A word-for-word transcript of the closing lines is required: from the one with "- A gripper" through the final line of the data.

- - -

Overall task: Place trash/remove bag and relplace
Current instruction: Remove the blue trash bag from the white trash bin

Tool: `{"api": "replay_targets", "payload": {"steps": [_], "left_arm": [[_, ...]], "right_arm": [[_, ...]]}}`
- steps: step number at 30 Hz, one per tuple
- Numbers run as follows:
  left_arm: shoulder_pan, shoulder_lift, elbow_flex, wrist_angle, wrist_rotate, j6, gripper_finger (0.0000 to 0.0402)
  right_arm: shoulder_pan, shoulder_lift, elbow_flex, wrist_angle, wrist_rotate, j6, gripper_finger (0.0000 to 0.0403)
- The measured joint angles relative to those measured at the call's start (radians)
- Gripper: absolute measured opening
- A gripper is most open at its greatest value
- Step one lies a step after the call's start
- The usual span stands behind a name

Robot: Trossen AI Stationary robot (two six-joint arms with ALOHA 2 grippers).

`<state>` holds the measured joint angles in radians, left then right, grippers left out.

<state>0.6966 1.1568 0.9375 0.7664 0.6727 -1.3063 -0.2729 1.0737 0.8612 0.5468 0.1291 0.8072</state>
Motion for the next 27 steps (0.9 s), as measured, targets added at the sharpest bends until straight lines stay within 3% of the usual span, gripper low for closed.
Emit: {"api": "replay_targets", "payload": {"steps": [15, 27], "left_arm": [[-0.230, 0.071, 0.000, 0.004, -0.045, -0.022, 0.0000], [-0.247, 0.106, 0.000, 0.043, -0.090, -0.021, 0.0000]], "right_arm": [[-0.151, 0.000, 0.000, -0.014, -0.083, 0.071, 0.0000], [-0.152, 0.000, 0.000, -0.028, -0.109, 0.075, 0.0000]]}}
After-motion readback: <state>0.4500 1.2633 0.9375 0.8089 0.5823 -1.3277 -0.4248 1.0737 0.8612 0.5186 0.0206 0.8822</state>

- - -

*Your solution*.
- A gripper is most open at its greatest value
- Step one lies a step after the call's start
- The usual span stands behind a name

Robot: Trossen AI Stationary robot (two six-joint arms with ALOHA 2 grippers).

`<state>` holds the measured joint angles in radians, left then right, grippers left out.

<state>0.6966 1.1568 0.9375 0.7664 0.6727 -1.3063 -0.2729 1.0737 0.8612 0.5468 0.1291 0.8072</state>
Motion for the next 27 steps (0.9 s), as measured, targets added at the sharpest bends until straight lines stay within 3% of the usual span, gripper low for closed.
Emit: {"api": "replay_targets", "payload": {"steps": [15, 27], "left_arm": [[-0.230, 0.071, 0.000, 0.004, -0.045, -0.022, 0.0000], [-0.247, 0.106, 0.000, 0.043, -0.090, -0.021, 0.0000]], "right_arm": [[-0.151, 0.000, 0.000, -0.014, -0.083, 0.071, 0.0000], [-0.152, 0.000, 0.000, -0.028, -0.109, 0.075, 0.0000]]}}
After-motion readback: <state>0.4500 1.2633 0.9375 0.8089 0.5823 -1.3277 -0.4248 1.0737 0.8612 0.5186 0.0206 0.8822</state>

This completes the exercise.